一、Model Representation
Or in house prices predicted, for example, a picture is worth a thousand words:
h
represents a from x
the y
function map.
二、Cost Function
Because univariate linear regression, it is assumed that the function is:
\ [H _ {\ Theta} (X) = \ theta_0 + \ theta_1x \]
So the next question is how to determine the parameters \ (\ theta_0 \) and \ (\ theta_1 \ ) ?
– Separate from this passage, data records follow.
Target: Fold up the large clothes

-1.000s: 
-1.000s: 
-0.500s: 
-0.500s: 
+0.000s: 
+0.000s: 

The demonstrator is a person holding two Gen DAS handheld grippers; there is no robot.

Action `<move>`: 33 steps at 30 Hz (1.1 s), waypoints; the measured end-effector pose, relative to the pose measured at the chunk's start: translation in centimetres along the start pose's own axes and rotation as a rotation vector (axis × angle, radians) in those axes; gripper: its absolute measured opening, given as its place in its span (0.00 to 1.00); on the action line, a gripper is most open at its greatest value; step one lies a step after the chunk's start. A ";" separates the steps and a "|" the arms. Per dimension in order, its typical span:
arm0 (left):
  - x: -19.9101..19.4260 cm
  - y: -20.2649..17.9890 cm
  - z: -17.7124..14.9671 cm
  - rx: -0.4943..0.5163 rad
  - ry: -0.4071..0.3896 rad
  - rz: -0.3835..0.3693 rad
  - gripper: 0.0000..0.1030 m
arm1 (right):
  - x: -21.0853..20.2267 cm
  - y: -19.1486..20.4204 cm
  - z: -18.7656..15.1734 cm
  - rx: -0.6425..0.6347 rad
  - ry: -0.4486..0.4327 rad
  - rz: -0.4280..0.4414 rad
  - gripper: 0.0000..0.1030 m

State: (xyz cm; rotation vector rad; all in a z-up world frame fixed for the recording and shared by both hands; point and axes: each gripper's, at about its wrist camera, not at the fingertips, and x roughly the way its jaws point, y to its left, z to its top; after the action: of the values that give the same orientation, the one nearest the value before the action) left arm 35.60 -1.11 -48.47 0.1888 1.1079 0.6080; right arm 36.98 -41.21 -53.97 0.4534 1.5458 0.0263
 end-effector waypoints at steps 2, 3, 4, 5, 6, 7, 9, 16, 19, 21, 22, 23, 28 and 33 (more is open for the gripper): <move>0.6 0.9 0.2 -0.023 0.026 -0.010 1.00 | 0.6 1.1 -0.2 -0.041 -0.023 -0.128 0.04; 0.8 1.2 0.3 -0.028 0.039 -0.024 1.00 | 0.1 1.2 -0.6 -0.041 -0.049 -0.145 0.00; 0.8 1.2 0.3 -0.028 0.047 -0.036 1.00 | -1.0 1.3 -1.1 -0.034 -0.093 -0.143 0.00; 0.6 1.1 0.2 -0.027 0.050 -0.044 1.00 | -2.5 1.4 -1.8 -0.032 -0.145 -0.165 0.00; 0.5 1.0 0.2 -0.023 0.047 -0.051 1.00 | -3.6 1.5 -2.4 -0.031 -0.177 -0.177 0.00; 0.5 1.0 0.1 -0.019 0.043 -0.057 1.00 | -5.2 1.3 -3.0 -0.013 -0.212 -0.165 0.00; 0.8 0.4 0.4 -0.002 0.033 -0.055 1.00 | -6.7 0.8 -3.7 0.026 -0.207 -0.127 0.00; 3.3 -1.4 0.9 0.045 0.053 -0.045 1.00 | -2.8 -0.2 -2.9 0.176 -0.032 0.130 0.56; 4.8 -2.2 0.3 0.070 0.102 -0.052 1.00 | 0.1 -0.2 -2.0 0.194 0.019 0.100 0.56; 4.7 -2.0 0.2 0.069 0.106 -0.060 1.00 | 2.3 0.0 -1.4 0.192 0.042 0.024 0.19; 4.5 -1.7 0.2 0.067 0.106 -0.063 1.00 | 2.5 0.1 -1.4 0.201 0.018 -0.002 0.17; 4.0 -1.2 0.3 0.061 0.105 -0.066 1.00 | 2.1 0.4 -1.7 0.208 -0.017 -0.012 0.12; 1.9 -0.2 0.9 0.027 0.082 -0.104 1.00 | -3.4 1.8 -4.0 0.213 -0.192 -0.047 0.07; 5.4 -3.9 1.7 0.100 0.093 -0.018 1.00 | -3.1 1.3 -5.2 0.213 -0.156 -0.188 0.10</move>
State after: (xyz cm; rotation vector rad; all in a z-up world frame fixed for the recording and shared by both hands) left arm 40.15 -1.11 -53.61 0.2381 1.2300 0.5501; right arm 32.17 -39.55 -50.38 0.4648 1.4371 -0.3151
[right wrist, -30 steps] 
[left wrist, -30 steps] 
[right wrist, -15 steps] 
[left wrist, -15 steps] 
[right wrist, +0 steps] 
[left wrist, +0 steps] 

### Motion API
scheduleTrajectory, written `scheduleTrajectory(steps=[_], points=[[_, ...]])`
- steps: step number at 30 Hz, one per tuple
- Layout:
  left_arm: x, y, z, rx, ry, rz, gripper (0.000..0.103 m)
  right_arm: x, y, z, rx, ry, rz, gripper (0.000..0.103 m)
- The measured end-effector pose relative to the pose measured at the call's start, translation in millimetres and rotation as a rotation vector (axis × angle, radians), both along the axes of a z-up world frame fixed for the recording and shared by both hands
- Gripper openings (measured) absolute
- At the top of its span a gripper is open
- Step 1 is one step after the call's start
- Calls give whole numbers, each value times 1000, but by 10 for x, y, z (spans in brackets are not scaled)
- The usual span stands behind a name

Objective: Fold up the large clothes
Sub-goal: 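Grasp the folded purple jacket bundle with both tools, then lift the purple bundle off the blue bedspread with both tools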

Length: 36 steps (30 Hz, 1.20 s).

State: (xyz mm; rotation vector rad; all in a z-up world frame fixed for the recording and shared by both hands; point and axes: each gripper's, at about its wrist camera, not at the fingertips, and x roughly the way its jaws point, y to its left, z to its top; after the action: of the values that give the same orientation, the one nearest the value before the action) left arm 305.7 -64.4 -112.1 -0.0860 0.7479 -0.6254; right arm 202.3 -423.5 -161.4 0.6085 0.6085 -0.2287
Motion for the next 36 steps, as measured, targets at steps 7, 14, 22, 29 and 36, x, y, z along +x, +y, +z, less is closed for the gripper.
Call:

These two parameters will determine the predictive value of the gap between us and the training set of actual data model, which is modeling errors .
Then the regression, the cost function to select the following squared error function reasonable:
\ [J (\ theta_0, \ theta_1) = \ FRAC {. 1} {2M} \ sum_ {I =. 1} ^ {m} (H_ { \ Theta} ({^ X (I)}) - {^ Y (I)}) ^ 2 \]
m is the number of samples in the training set, \ (^ {X (I)} \) is the size of each house , \ (^ {Y (I)} \) is the actual price.
Just look for such \ (J (\ theta_0, \ theta_1) \) minimum parameters.
The reason for dividing by two, mainly to offset the 2 square during the subsequent derivation of the gradient descent method.
三、Gradient Descent
To find the minimum of the cost function using a gradient descent method.
- Calculated by a random combination of parameters \ (J \)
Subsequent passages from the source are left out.